Monday, January 8, 2007


Ant Colony Algorithm

This article on DrDobbs is well worth the read:  Ant Colony Algorithms.

Ant systems are usually used to solve traveling salesman problems. The ant algorithm mimic the behavior of ants in the real world to find a close to optimal solution fast without spending forever evaluation of all possible solutions. Wikipedia describes the algorithm better than I ever could:

In the real world, ants (initially) wander randomly, and upon finding food return to their colony while laying down pheromone trails. If other ants find such a path, they are likely not to keep travelling at random, but to instead follow the trail, returning and reinforcing it if they eventually find food (see Ant communication and behavior).

Over time, however, the pheromone trail starts to evaporate, thus reducing its attractive strength. The more time it takes for an ant to travel down the path and back again, the more time the pheromones have to evaporate. A short path, by comparison, gets marched over faster, and thus the pheromone density remains high as it is laid on the path as fast as it can evaporate. Pheromone evaporation has also the advantage of avoiding the convergence to a locally optimal solution. If there were no evaporation at all, the paths chosen by the first ants would tend to be excessively attractive to the following ones. In that case, the exploration of the solution space would be constrained.
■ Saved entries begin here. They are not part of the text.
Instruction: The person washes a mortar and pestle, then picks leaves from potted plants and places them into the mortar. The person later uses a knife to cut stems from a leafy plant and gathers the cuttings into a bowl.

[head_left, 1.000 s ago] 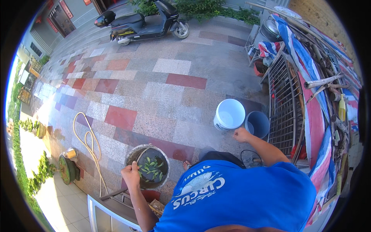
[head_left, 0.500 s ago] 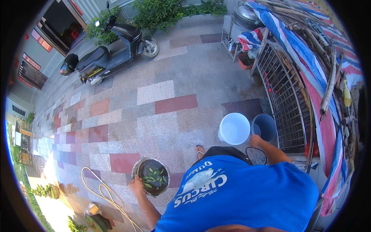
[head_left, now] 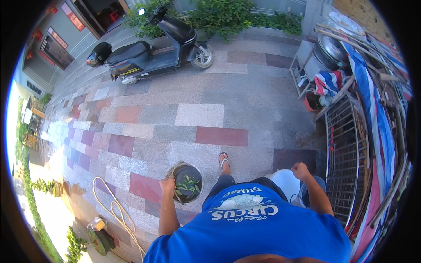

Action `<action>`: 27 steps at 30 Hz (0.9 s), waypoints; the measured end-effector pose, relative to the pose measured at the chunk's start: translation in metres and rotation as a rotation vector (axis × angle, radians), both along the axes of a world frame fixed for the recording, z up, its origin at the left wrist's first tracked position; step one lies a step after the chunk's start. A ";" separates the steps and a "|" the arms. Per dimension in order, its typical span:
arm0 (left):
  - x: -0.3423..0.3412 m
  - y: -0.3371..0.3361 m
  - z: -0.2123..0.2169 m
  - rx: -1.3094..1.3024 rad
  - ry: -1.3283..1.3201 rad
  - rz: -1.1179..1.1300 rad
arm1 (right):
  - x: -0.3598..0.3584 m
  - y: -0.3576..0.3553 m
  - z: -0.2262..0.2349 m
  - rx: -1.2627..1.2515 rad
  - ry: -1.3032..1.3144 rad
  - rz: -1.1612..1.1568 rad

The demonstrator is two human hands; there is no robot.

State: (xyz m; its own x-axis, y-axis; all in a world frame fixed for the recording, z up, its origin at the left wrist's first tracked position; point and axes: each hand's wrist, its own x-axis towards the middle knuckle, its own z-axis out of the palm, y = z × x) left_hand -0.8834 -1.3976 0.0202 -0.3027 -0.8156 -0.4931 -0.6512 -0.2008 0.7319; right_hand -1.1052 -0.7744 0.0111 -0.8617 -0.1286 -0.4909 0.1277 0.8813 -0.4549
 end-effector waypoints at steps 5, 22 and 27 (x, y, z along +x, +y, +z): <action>-0.098 -0.015 -0.036 0.003 -0.166 -0.144 | -0.047 0.024 -0.032 0.595 -0.051 0.966; -0.418 -0.127 -0.112 -0.182 -0.382 -0.619 | -0.253 -0.064 -0.017 -0.031 -0.317 -0.329; -0.501 -0.152 -0.152 -0.062 -0.364 -0.582 | -0.336 -0.006 -0.102 0.229 -0.022 0.313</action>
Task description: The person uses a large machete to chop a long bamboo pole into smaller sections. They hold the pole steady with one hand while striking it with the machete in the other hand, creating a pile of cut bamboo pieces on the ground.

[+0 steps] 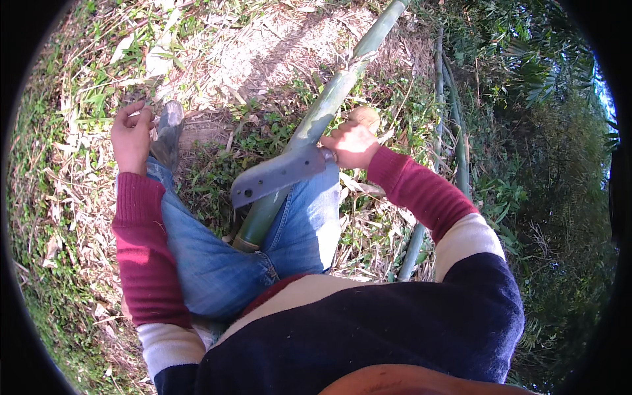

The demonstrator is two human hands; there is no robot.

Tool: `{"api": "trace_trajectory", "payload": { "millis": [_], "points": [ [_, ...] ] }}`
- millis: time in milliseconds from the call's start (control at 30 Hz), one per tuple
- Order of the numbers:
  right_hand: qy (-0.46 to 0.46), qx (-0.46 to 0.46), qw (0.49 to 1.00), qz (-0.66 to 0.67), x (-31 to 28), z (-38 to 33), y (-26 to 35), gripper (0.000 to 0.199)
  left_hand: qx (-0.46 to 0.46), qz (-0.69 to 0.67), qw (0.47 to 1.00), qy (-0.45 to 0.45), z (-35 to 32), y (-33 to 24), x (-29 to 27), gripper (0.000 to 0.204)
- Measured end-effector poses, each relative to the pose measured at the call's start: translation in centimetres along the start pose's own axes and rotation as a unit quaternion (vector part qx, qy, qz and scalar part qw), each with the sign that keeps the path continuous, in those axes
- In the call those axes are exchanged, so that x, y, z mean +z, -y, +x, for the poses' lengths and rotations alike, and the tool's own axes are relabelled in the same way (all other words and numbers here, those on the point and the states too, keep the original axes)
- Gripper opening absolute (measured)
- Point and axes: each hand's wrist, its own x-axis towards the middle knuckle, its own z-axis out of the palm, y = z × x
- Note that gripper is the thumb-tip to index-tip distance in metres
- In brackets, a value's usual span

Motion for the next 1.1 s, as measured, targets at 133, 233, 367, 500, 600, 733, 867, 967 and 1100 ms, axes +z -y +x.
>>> {"api": "trace_trajectory", "payload": {
  "millis": [133, 233, 367, 500, 600, 733, 867, 967, 1100],
  "points": [
    [0.012, 0.359, 0.930, 0.075, 1.1, -1.9, -14.7, 0.028, 0.003, -0.045, 0.999, 0.000, -0.2, 0.5, -0.1, 0.033],
    [0.112, 0.241, 0.961, 0.079, -3.6, 0.8, -3.7, 0.019, -0.019, -0.033, 0.999, -0.026, -0.2, 0.7, -1.1, 0.033],
    [-0.050, -0.064, 0.996, -0.028, 0.9, 0.4, -1.5, 0.019, -0.017, -0.027, 0.999, -0.038, -0.5, 0.4, -2.4, 0.035],
    [0.048, 0.380, 0.906, 0.180, 0.2, -0.5, -12.9, 0.024, -0.025, -0.047, 0.997, -0.053, -0.7, 0.4, -2.9, 0.036],
    [0.063, 0.260, 0.962, 0.050, -4.9, -0.1, -5.6, 0.026, -0.025, -0.038, 0.998, -0.044, 0.0, 0.8, -3.0, 0.038],
    [-0.011, -0.116, 0.993, 0.004, -1.2, 0.1, 0.8, 0.015, -0.019, 0.002, 0.999, -0.029, -0.1, 0.7, -3.2, 0.040],
    [0.052, 0.352, 0.927, 0.118, -6.3, -0.8, -11.6, 0.021, -0.015, -0.061, 0.996, -0.059, -0.9, 0.6, -2.5, 0.036],
    [0.053, 0.344, 0.936, 0.043, -6.4, 0.7, -5.7, 0.027, -0.029, -0.055, 0.996, -0.056, -0.6, -0.1, -2.6, 0.036],
    [0.034, -0.017, 0.999, 0.010, -1.9, 0.2, 1.2, 0.021, -0.025, -0.016, 0.999, -0.039, -0.7, 0.5, -3.3, 0.036]
  ]
}}
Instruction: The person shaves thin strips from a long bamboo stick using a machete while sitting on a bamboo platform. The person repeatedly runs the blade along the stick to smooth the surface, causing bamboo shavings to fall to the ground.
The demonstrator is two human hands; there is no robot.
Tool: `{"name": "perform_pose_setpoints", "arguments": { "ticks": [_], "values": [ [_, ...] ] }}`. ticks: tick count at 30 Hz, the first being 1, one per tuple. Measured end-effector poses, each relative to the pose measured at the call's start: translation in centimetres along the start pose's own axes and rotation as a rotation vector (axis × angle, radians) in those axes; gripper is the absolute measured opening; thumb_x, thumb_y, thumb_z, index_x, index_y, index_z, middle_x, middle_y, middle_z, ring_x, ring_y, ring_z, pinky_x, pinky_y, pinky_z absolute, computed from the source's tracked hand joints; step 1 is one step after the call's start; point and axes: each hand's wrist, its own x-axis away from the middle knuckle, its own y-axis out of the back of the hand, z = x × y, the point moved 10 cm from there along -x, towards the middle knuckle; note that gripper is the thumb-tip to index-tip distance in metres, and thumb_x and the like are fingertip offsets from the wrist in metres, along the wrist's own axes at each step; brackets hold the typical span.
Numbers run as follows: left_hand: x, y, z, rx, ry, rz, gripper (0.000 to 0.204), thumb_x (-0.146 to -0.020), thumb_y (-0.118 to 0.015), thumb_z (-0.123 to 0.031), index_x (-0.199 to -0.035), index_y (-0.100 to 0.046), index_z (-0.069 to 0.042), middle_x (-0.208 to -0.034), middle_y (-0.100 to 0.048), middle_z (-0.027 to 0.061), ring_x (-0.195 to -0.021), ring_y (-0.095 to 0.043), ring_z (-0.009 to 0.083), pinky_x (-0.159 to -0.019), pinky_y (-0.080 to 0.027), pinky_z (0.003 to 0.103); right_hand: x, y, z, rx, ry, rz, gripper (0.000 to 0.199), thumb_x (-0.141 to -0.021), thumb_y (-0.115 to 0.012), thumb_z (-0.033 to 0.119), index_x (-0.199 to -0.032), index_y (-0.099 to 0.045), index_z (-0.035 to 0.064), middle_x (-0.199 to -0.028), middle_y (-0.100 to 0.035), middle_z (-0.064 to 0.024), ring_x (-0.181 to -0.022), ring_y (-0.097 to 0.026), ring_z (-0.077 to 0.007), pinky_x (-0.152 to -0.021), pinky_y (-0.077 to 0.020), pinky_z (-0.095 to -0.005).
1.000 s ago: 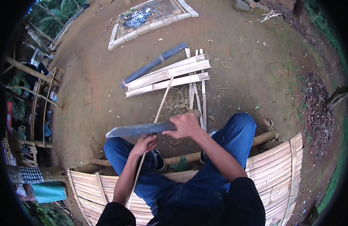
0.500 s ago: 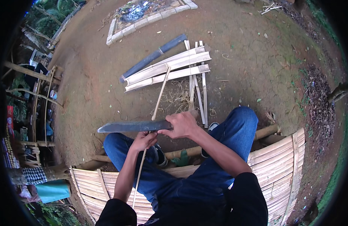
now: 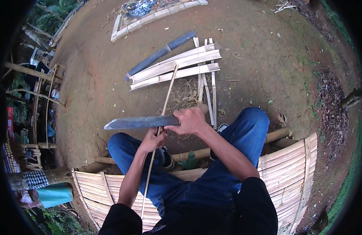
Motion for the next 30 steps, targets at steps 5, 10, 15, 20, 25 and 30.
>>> {"name": "perform_pose_setpoints", "arguments": {
  "ticks": [5,10,15,20,25,30],
  "values": [
    [-0.2,-0.4,0.0,0.095,0.055,-0.002,0.013,-0.090,-0.048,0.001,-0.080,-0.043,-0.006,-0.052,-0.038,-0.0014,-0.038,-0.035,0.0074,-0.037,-0.029,0.024,0.5,-0.3,0.7,0.008,-0.020,0.061,0.060,-0.071,-0.066,0.065,-0.073,-0.065,0.0046,-0.065,-0.065,-0.0120,-0.056,-0.066,-0.0301,-0.051,-0.0516,-0.0408],
    [-0.5,-0.2,0.2,0.070,0.006,0.041,0.011,-0.089,-0.047,0.001,-0.080,-0.045,-0.006,-0.052,-0.039,-0.0022,-0.039,-0.036,0.0069,-0.038,-0.028,0.023,-0.4,-0.2,-0.4,-0.010,-0.049,0.029,0.060,-0.071,-0.065,0.066,-0.075,-0.066,0.0056,-0.064,-0.065,-0.0136,-0.057,-0.066,-0.0316,-0.053,-0.0523,-0.0407],
    [0.5,-0.9,-1.2,-0.010,0.032,-0.119,0.017,-0.089,-0.049,0.000,-0.075,-0.043,-0.007,-0.053,-0.043,-0.0010,-0.040,-0.037,0.0068,-0.037,-0.030,0.023,0.7,0.1,0.8,0.026,0.029,0.037,0.059,-0.072,-0.065,0.065,-0.073,-0.065,0.0065,-0.063,-0.064,-0.0116,-0.055,-0.065,-0.0303,-0.051,-0.0508,-0.0409],
    [-0.7,-0.1,0.2,0.054,0.028,-0.028,0.018,-0.086,-0.053,0.001,-0.077,-0.040,-0.008,-0.055,-0.041,-0.0016,-0.040,-0.040,0.0073,-0.038,-0.030,0.023,0.3,0.3,-0.5,0.035,-0.018,-0.023,0.058,-0.071,-0.067,0.064,-0.065,-0.060,0.0066,-0.057,-0.060,-0.0096,-0.052,-0.063,-0.0287,-0.048,-0.0487,-0.0389],
    [-0.3,-0.9,0.5,0.048,-0.002,0.013,0.020,-0.084,-0.052,0.004,-0.077,-0.038,-0.008,-0.057,-0.043,-0.0010,-0.041,-0.041,0.0070,-0.037,-0.030,0.025,-0.3,0.5,-1.5,0.033,-0.010,-0.019,0.058,-0.072,-0.067,0.063,-0.067,-0.061,0.0058,-0.058,-0.061,-0.0101,-0.053,-0.063,-0.0286,-0.049,-0.0492,-0.0388],
    [-0.1,0.2,1.9,-0.003,0.068,-0.024,0.017,-0.082,-0.052,0.004,-0.088,-0.040,-0.007,-0.061,-0.042,-0.0029,-0.042,-0.042,0.0064,-0.037,-0.032,0.024,0.2,0.8,-0.1,0.002,-0.010,0.005,0.056,-0.071,-0.068,0.062,-0.065,-0.061,0.0064,-0.058,-0.060,-0.0095,-0.053,-0.063,-0.0301,-0.049,-0.0487,-0.0396]
  ]
}}
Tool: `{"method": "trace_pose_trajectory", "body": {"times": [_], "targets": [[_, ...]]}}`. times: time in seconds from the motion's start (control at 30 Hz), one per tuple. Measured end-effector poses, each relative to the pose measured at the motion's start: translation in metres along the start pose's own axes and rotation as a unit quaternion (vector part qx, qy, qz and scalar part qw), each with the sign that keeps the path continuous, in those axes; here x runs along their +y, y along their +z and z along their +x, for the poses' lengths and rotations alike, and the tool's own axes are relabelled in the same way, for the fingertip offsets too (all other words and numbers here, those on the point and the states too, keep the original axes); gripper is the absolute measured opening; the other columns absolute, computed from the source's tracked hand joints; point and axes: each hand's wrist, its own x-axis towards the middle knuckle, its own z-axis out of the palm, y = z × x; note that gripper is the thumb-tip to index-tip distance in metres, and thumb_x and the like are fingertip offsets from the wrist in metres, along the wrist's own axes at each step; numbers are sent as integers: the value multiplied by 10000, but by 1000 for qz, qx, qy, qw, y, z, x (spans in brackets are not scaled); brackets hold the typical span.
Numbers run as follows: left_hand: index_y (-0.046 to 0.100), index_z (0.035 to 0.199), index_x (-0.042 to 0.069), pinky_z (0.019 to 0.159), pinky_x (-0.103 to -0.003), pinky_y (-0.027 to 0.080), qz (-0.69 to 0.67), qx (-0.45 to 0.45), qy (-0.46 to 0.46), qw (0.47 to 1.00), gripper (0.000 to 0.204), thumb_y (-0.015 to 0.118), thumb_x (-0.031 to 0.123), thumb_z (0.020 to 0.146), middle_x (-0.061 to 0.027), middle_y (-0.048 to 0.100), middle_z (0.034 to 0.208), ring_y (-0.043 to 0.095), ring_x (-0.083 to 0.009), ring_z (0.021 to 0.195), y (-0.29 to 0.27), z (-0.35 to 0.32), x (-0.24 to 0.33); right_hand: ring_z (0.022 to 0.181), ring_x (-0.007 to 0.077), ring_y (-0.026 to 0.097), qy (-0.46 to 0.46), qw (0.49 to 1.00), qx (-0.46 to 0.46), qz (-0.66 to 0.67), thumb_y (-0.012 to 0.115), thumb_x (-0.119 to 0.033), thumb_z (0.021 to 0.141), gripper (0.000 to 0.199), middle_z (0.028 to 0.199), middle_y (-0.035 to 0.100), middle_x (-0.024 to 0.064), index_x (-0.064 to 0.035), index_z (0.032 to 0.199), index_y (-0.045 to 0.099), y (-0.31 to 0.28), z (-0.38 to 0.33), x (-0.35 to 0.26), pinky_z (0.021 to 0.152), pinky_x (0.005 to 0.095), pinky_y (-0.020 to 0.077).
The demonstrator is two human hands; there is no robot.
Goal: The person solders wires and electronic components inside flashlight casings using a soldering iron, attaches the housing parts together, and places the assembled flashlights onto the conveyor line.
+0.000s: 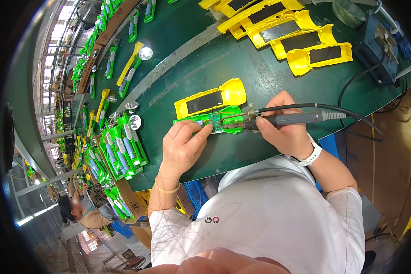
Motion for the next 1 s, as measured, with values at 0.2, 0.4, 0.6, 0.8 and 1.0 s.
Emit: {"method": "trace_pose_trajectory", "body": {"times": [0.2,0.4,0.6,0.8,1.0], "targets": [[692,951,52,699,-320,531,23,-22,15,999,246,665,71,707,-49,594,853,617,-211,837,0,0,0,660,49,524,-36,999,-26,-14,673,-18,845,188,825,526,26,-19,919,500,2,1,1,551,212,414],[692,955,67,720,-312,543,14,-37,18,999,242,652,73,717,-43,582,865,624,-208,873,-1,-1,-2,602,31,505,-17,999,-38,-23,670,-17,849,199,750,552,7,-25,928,488,5,3,-5,526,203,397],[688,960,75,714,-307,546,28,-42,21,998,238,643,78,727,-41,581,877,627,-204,887,-3,-1,-1,635,29,495,-31,999,-22,-23,656,-10,861,221,751,546,12,-39,948,455,6,4,-9,543,195,394],[682,968,76,712,-308,546,24,-37,28,999,236,644,73,735,-41,585,885,629,-203,886,1,-3,-4,679,69,495,-28,993,70,94,647,-91,889,229,807,539,28,-52,973,437,2,2,-6,624,222,441],[670,1042,44,704,-339,531,-75,-16,-74,994,329,748,121,731,-84,609,916,618,-250,850,-10,6,-1,637,75,495,-46,976,181,110,626,-225,915,268,894,538,42,-68,1036,446,-4,3,-14,580,207,451]]}}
The ant algorithm gives good results fast and have one big advantage over “similar“ methods like genetic algorithms; they can be run continuously so it will adapt to changes in real time. An obstacle like a traffic jam would quickly lead the ants to take a different road.

Don't you just love algorithms? There is always something new to learn that opens your mind to different ways of doing things.


  1. Nice algo! has anybody the proff of reachin definetly the global optimum? faling in local mins is often a main prob, like in neuralNets...

    Waiting for the proof....

  2. The Ant Colony algorithm avoids convergence on local optimal solutions using "pheromone evaporation" (the signal evaporates over time reducing its strength).

    I do not know of any algorithm that is guaranteed to reach global optimum apart form brute force.